Once the line with "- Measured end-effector" is found in the entries below, print it and each following line exactly, stopping after the line with "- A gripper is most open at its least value"; print nothing else.

Collected data
________________________________________

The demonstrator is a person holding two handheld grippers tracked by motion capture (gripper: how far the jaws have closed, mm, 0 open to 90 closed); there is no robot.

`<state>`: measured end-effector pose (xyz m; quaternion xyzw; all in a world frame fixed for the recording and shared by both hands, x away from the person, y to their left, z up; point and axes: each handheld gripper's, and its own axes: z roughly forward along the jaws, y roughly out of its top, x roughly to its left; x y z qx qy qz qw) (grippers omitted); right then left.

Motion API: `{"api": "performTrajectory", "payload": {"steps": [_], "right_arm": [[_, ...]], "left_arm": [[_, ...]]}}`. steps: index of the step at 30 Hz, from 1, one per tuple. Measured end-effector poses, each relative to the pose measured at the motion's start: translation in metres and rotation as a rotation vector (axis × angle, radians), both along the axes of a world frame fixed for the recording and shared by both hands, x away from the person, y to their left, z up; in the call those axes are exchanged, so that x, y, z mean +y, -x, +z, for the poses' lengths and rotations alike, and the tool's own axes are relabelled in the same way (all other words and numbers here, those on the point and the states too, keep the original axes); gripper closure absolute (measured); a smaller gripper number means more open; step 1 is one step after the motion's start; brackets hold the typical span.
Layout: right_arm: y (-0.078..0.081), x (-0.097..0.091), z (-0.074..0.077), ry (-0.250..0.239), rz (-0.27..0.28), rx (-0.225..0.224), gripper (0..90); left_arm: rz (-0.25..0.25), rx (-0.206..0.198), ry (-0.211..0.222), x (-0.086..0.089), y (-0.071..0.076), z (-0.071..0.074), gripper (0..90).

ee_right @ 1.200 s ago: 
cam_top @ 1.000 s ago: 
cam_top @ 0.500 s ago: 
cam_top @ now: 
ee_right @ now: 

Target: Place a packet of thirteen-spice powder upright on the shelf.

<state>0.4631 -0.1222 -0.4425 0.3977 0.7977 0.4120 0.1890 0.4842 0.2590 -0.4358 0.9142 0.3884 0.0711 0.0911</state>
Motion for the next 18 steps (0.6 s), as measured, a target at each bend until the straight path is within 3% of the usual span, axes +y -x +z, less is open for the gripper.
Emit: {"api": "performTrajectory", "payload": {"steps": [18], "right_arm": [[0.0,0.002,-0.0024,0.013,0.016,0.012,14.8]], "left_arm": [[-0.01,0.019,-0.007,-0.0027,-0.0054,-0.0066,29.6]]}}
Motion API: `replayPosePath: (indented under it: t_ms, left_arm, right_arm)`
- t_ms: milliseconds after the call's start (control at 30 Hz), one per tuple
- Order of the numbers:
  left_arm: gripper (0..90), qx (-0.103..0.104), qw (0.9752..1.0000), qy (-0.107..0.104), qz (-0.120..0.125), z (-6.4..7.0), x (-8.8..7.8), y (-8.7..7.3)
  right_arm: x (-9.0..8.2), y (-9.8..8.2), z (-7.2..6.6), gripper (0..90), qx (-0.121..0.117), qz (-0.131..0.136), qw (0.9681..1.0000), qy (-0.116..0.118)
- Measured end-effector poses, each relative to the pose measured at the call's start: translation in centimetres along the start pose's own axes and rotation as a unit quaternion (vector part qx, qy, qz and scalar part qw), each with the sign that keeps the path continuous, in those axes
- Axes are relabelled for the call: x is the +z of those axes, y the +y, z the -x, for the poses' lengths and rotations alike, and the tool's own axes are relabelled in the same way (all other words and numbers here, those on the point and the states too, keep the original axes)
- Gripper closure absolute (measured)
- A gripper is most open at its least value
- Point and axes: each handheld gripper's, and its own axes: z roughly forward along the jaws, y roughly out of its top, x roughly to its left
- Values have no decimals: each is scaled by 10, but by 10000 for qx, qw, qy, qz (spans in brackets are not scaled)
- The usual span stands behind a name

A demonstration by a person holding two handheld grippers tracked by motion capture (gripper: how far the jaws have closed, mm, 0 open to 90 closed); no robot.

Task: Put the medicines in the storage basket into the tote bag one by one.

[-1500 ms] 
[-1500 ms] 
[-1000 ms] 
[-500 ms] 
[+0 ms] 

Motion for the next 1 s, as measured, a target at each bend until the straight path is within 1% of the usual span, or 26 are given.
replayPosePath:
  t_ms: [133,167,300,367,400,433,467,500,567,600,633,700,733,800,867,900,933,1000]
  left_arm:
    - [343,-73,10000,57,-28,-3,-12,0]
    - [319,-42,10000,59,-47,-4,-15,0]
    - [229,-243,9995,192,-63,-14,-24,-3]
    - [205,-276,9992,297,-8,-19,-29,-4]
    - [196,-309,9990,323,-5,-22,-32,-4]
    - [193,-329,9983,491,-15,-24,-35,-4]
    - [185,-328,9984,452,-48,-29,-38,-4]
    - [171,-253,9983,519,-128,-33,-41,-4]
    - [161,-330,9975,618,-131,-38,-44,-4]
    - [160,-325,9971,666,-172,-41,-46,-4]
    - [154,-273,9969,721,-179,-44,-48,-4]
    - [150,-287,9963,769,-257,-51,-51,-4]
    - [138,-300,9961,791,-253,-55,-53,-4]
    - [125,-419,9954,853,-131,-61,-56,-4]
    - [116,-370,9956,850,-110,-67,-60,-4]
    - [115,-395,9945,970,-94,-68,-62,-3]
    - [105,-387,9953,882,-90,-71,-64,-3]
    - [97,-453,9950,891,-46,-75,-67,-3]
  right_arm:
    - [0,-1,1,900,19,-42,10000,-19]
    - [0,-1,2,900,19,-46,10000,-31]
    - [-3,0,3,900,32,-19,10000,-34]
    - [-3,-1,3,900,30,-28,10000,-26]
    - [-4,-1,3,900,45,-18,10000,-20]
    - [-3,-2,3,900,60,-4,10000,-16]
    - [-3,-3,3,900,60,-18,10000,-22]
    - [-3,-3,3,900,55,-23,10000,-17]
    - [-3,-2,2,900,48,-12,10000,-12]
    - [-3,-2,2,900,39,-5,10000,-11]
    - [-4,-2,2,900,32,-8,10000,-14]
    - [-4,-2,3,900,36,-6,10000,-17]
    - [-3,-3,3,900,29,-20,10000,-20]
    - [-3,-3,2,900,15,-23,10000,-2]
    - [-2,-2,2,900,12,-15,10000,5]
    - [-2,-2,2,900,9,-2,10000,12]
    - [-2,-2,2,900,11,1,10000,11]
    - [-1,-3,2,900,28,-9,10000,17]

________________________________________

* _Answer for this exercise_:
- Measured end-effector poses, each relative to the pose measured at the call's start: translation in centimetres along the start pose's own axes and rotation as a unit quaternion (vector part qx, qy, qz and scalar part qw), each with the sign that keeps the path continuous, in those axes
- Axes are relabelled for the call: x is the +z of those axes, y the +y, z the -x, for the poses' lengths and rotations alike, and the tool's own axes are relabelled in the same way (all other words and numbers here, those on the point and the states too, keep the original axes)
- Gripper closure absolute (measured)
- A gripper is most open at its least value

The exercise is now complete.